(CENTERVILLE, TX) — The Health Resources and Services Administration Office of Rural Health Policy has awarded Leon County a three-year grant of approximately $540,000 to develop a network and infrastructure for increasing access to specialty care and mental health services for county residents, and assistance will be provided by the Texas A&M Health Science Center School of Rural Public Health.

The project, which begins May 1, represents a broad partnership of community agencies coming together to address the problem of many health needs and too few resources for residents.

“This grant has been a godsend,” said Leon County Judge Byron Ryder. “It will definitely improve the health of the residents of Leon County, both now and in the future. This is something we have needed for years, and we are now able to provide a sort of one-stop shop.”

The Brazos Valley Health Partnership (BVHP), staffed by the Center for Community Health Development at the HSC-SRPH, is a regional planning and coordinating body comprised of representatives of health and human services and communities throughout the region.
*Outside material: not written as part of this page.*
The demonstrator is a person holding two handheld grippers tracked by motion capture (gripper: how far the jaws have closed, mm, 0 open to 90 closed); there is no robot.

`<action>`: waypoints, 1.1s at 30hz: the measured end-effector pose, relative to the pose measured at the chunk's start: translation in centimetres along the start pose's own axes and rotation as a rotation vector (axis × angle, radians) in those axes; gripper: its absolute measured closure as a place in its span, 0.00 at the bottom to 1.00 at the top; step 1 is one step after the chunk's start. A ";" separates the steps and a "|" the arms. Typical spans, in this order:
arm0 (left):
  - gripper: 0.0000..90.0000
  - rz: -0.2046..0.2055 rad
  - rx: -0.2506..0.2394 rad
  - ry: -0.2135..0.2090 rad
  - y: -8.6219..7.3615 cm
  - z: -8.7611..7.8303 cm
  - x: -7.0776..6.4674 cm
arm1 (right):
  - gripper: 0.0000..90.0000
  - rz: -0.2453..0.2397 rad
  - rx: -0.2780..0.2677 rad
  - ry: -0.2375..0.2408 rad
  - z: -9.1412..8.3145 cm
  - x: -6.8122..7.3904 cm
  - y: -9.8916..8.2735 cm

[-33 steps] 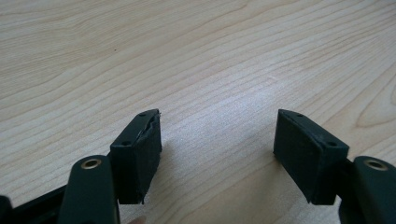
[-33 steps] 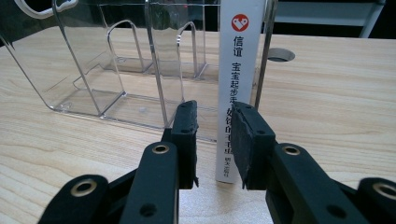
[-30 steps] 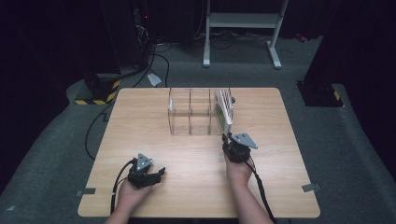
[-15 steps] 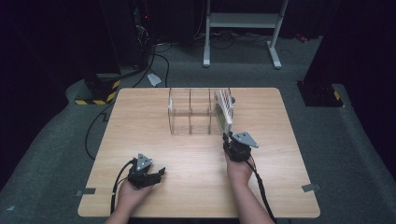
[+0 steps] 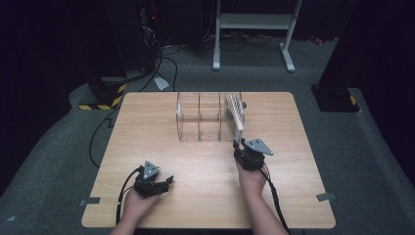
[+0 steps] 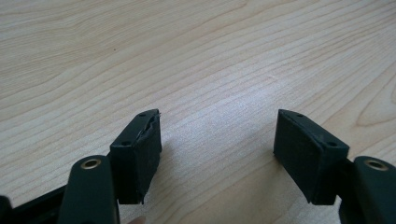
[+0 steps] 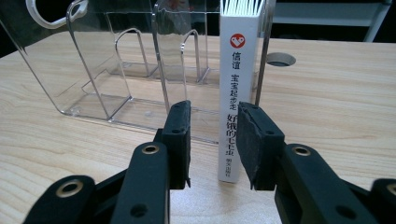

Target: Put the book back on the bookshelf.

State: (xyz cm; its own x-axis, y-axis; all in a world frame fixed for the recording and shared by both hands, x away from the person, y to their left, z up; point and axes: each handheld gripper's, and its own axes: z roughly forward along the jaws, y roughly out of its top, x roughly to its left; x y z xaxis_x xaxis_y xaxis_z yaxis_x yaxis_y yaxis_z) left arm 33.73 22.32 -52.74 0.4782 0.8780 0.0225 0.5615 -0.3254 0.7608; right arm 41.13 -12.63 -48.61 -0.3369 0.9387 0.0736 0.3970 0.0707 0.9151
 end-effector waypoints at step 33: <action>0.26 -0.027 0.018 0.004 0.0 0.1 0.1 | 0.24 -0.038 0.111 0.012 -7.0 -5.9 -2.9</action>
State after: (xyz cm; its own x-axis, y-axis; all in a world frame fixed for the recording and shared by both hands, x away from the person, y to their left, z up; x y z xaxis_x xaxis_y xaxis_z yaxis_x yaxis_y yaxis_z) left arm 33.85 22.39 -52.78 0.4598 0.8880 0.0047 0.5861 -0.3074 0.7497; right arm 35.99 -20.69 -48.94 -0.3635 0.9305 0.0448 0.4757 0.1440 0.8678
A health resource commission and community health center were established earlier in Leon County through a grant to BVHP. Together, the BVHP and commission have sought to increase access to specialty care and mental health services for county residents. The Texas Department of State Health Services reports the county has been a Primary Care Health Professional Shortage Area since 2002 and Mental Health Professional Shortage Area since 2003.
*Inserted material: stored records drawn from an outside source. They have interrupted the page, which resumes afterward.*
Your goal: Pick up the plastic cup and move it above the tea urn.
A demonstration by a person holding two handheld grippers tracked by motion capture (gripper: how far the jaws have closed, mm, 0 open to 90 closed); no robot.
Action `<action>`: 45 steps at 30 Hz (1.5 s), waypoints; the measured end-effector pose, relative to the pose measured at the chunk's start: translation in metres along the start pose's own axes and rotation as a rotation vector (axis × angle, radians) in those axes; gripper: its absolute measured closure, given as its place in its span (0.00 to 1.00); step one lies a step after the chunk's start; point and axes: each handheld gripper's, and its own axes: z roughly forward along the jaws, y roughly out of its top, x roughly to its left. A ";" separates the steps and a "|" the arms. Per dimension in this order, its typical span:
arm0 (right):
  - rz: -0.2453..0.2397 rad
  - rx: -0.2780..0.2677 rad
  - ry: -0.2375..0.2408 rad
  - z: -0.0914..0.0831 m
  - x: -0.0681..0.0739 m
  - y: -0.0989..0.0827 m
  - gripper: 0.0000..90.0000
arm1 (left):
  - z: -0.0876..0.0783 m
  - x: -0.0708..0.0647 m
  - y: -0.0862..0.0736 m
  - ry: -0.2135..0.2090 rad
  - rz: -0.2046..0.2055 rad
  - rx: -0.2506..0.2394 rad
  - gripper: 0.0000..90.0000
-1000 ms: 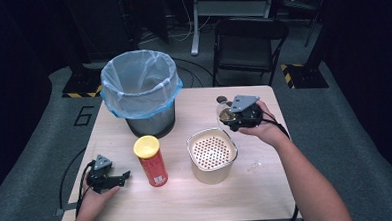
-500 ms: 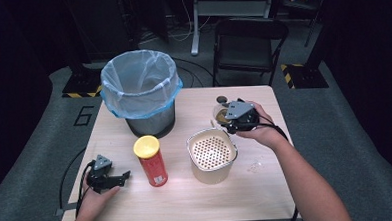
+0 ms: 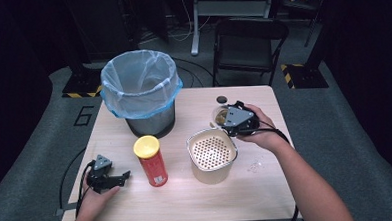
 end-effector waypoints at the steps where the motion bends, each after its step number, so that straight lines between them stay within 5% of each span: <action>1: 0.000 0.000 0.000 0.000 0.000 0.000 0.43 | 0.000 0.000 0.000 0.000 0.000 0.000 0.15; 8: -0.203 0.044 -0.110 -0.005 0.023 0.007 0.43 | 0.000 0.000 0.000 0.001 0.002 0.000 0.15; 10: -0.323 0.064 -0.171 -0.006 0.034 0.011 0.43 | 0.000 0.000 0.000 0.001 0.003 0.000 0.15; 11: -0.323 0.064 -0.171 -0.006 0.034 0.011 0.43 | 0.000 0.000 0.000 0.001 0.000 -0.001 0.15; 12: -0.419 0.096 -0.220 -0.005 0.042 0.014 0.44 | 0.000 0.000 0.000 -0.001 -0.002 0.001 0.15; 13: -0.419 0.096 -0.220 -0.005 0.042 0.014 0.44 | 0.000 0.000 0.000 0.000 0.001 0.000 0.15; 16: -0.581 0.148 -0.284 -0.002 0.056 0.017 0.44 | 0.000 0.000 0.000 0.001 0.003 0.000 0.15; 19: -0.664 0.173 -0.305 -0.001 0.065 0.018 0.44 | 0.000 0.000 0.000 -0.002 -0.001 0.002 0.15; 20: -0.782 0.190 -0.316 -0.001 0.070 0.021 0.44 | 0.000 0.000 0.000 0.001 0.002 0.000 0.15; 21: -0.782 0.190 -0.316 -0.001 0.070 0.021 0.44 | 0.000 0.000 0.000 0.001 0.002 0.000 0.15; 22: -0.870 0.209 -0.327 0.001 0.076 0.022 0.44 | 0.000 0.000 0.000 0.001 0.002 0.000 0.15; 27: -0.950 0.243 -0.337 0.003 0.084 0.024 0.44 | 0.000 0.000 0.000 0.001 0.002 0.000 0.15; 30: -1.071 0.251 -0.362 0.001 0.082 0.031 0.44 | 0.000 0.000 0.000 0.001 0.002 0.000 0.15; 34: -1.049 0.254 -0.367 -0.001 0.082 0.032 0.44 | 0.000 0.000 0.000 0.001 0.002 -0.001 0.15; 45: -1.102 0.229 -0.379 -0.005 0.085 0.036 0.44 | 0.000 0.000 0.000 0.001 0.002 -0.001 0.15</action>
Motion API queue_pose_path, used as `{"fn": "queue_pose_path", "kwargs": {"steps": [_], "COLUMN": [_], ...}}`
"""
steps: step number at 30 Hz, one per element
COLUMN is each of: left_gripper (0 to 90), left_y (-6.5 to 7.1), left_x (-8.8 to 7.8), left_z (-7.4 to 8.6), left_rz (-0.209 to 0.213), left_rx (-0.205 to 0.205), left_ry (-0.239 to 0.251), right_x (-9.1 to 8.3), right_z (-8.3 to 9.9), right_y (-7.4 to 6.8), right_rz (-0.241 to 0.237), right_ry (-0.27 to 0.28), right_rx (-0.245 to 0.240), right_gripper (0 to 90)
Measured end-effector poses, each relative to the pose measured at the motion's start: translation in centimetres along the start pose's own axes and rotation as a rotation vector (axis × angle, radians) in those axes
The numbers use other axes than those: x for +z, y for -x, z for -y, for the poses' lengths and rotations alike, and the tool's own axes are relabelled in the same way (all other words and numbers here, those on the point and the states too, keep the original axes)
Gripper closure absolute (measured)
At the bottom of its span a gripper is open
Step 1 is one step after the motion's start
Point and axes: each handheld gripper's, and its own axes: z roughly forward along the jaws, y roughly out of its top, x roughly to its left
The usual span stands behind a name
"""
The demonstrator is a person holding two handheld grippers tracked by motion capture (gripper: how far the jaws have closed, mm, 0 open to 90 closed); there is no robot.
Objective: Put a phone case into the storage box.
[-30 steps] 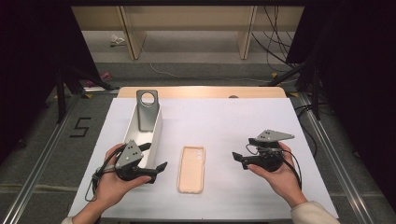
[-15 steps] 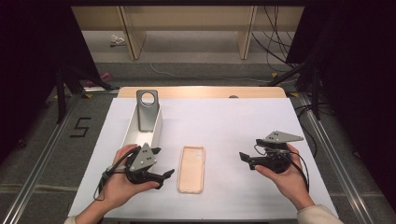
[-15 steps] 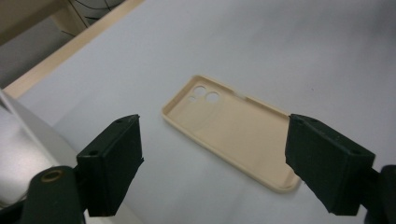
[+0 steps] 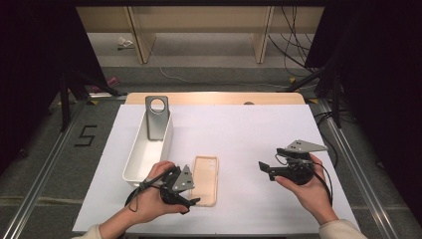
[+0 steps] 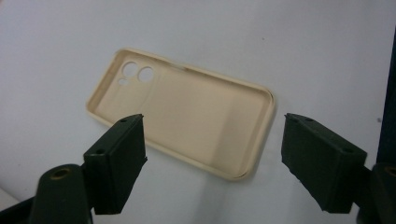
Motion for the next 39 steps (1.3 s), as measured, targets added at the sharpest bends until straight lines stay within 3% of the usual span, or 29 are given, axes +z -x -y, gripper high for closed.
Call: {"fn": "queue_pose_path", "kwargs": {"steps": [9,13,21,39], "left_gripper": [23.2,23.2,24.4,26.7], "left_y": [0.6,0.8,0.9,1.0], "left_x": [2.2,3.0,4.2,5.2], "left_z": [-0.9,-1.0,-1.2,-1.8], "left_rz": [0.037,0.054,0.042,0.048], "left_rx": [0.101,0.121,0.185,0.233], "left_ry": [-0.115,-0.150,-0.228,-0.266], "right_x": [0.1,0.1,0.2,0.2], "right_z": [0.0,0.0,0.0,-0.1], "right_y": [-0.2,-0.2,-0.3,-0.3], "right_rz": [-0.009,-0.010,-0.015,-0.021], "right_ry": [-0.003,-0.001,-0.002,-0.002], "right_rx": [-0.009,-0.008,-0.010,-0.010], "right_gripper": [16.2,16.2,16.2,16.2]}}
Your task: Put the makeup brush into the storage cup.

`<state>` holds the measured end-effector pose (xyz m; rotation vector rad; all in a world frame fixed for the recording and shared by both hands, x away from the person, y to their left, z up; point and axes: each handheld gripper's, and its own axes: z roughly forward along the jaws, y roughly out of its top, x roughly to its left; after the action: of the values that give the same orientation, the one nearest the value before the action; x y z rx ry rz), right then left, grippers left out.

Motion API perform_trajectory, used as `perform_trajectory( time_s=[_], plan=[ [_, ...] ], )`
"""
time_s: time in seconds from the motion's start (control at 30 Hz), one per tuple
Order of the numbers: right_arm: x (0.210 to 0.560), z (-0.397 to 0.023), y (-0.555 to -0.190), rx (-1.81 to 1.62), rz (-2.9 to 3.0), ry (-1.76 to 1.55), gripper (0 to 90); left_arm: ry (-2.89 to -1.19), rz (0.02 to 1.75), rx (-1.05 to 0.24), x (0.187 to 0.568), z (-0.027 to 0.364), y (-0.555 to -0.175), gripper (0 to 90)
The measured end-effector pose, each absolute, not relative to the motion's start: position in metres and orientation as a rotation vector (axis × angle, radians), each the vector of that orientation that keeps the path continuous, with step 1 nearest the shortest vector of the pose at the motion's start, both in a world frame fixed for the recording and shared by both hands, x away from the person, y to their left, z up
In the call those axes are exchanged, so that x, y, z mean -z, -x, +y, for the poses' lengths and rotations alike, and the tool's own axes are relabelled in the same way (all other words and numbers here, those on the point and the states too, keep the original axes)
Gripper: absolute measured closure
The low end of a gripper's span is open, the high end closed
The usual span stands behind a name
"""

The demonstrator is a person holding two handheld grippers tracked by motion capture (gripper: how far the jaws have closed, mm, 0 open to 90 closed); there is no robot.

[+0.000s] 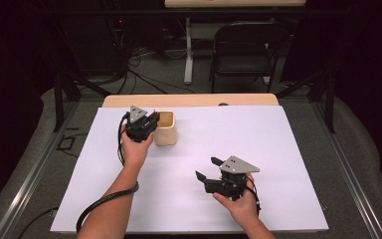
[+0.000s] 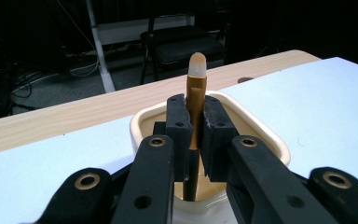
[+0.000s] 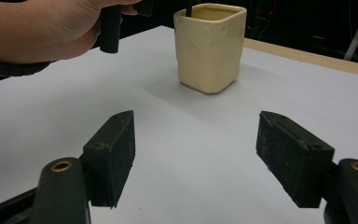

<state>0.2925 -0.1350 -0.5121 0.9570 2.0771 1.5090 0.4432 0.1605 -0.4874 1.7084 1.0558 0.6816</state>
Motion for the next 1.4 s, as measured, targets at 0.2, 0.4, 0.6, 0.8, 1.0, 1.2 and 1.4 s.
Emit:
perform_trajectory(
  time_s=[0.2,0.4,0.6,0.8,1.0,1.2,1.4],
  plan=[
    [0.5124,-0.1344,-0.2925,-1.506,2.08,-0.956,28.2,-1.716,1.061,-0.679,0.4883,0.1611,-0.4432,83.2],
    [0.5126,-0.1341,-0.2924,-1.506,2.081,-0.951,28.2,-1.716,1.064,-0.679,0.4885,0.162,-0.4428,83.2],
    [0.5125,-0.1341,-0.2923,-1.506,2.081,-0.953,28.1,-1.714,1.068,-0.679,0.4891,0.1624,-0.4429,83.2],
    [0.5126,-0.1343,-0.2924,-1.508,2.081,-0.954,28.2,-1.714,1.065,-0.677,0.4881,0.1622,-0.4432,83.2],
    [0.5123,-0.1347,-0.2924,-1.51,2.079,-0.956,28.2,-1.714,1.067,-0.671,0.4879,0.1623,-0.4432,83.0],
    [0.5125,-0.1344,-0.2923,-1.508,2.081,-0.955,28.3,-1.704,1.079,-0.64,0.4875,0.1628,-0.4434,77.9],
    [0.5128,-0.1343,-0.2925,-1.508,2.081,-0.955,28.3,-1.695,1.075,-0.62,0.4863,0.1605,-0.4438,55.2]
  ],
)
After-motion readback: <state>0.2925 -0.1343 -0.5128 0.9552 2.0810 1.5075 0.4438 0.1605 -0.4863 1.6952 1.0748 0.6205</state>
The Leon County network will develop activities to benefit all county residents. Several of the proposed activities are based on those developed through BVHP. By increasing access to specialty care and mental health services, the ultimate goal is to improve productivity, children’s school performance, the residents’ ability to manage chronic disease and limit disability from unmanaged conditions.

The Texas A&M Health Science Center provides the state with health education, outreach and research. Its six components located in communities throughout Texas are Baylor College of Dentistry, the College of Medicine, the Graduate School of Biomedical Sciences, the Institute of Biosciences and Technology, the Irma Lerma Rangel College of Pharmacy, and the School of Rural Public Health.